POSIX Access Control Lists (ACLs) are more fine-grained access rights for files and directories. An ACL consists of entries specifying access permissions on an associated object. ACLs can be configured per user, per group or via the effective rights mask.
These permissions apply to an individual user or a group, and use the same as rwxfound in regular permissions.
For an explanation of rwx, see FilePermissions
Enabling ACLs in the Filesystem
Before beginning to work with ACLs the file system must be mounted with ACLs turned on. This can be done in /etc/fstab for the changes to be permanent.
0) It may be necessary to install acl utilities from the repositories. In the Server Edition, this must be done, but in the desktop editions acl is installed by default.
$ sudo apt-get install acl
1) Add the option acl to the partition(s) on which you want to enable ACL in /etc/fstab. For example:
... UUID=07aebd28-24e3-cf19-e37d-1af9a23a45d4 /home ext4 defaults,acl 0 2 ...
As of Ubuntu 14.04 and for ext4, the above is not required as acl are already default:
sudo tune2fs -l /dev/sdaX |grep acl Default mount options: user_xattr acl
2) If necessary, remount partition(s) on which ACLs were enabled for them to take effect. For example:
$ sudo mount -o remount /home
3) Verify that ACLs are enabled on the partition(s):
$ mount | grep acl
ACL entries consist of a user (u), group (g), other (o) and an effective rights mask (m). An effective rights mask defines the most restrictive level of permissions. setfacl sets the permissions for a given file or directory. getfacl shows the permissions for a given file or directory.
Defaults for a given object can be defined.
ACLs can be applied to users or groups but it is easier to manage groups. Groups scale better than continuously adding or subtracting users.
The utility getfacl lists the ACLs for a given file or directory.

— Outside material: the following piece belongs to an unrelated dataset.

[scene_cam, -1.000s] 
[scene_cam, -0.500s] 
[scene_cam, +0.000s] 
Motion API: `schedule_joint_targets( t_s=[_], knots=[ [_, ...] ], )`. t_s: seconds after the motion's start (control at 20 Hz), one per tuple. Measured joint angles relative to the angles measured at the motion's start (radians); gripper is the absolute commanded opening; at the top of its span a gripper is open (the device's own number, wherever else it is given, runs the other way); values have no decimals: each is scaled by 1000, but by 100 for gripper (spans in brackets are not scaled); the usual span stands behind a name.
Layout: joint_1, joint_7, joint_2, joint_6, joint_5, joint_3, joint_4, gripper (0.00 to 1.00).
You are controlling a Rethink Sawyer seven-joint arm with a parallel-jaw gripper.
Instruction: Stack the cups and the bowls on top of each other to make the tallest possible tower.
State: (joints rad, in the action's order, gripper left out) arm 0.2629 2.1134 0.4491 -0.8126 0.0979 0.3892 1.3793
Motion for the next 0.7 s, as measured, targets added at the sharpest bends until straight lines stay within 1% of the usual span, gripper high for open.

$ getfacl /var/www getfacl: Removing leading '/' from absolute path names # file: var/www # owner: root # group: root user::rwx group::r-x group:green:rwx mask::rwx other::r-x
This following ACL also has defaults set:
$ getfacl /var/www getfacl: Removing leading '/' from absolute path names # file: var/www # owner: root # group: root user::rwx group::r-x other::r-x default:user::rwx default:group::r-x default:group:green:rwx default:mask::rwx default:other::r-x
Adding a Group to an ACL
The utility setfacl is used to add the groups blue and green to the ACL for the directory /var/www.
$ sudo setfacl -m g:green:rwx /var/www/ $ sudo setfacl -m g:blue:rwx /var/www/ $ sudo getfacl /var/www/ getfacl: Removing leading '/' from absolute path names # file: var/www/ # owner: root # group: root user::rwx group::r-x group:green:rwx group:blue:rwx mask::rwx other::r-x
Removing a Group from an ACL
The option -x removes groups or users from a given ACL. Below, the group green is removed from the directory /var/www.
$ setfacl -x g:green /var/www
Transfer of ACL attributes from a specification file
Transfer of ACL attributes from a specification file takes two steps. In this example, the specification file is called acl.
First, create a file containing the ACL to be used.
echo "g:green:rwx" > acl
Then, read the contents of the file into setfacl to set the ACL for directory /path/to/dir
setfacl -M acl /path/to/dir
Output from getfacl is accepted, when reading from files using -M.
Copying ACLs from one file or directory to another
Copy an ACL from dir1 to dir2 uses the -M option. Output from getfacl is accepted as input for setfacl when using -M.
getfacl dir1 | setfacl -b -n -M - dir2
-b clear ACLs, -n do not recalculate effective rights mask, – read from stdin
Or it can be done like this:
getfacl file1 | setfacl --set-file=- file2
Copying an ACL into the Default ACL
Once the ACLs are the way they need to be, they can be set as the default. Defaults are inherited, so a new directory will inherit the defaults of the parent directory.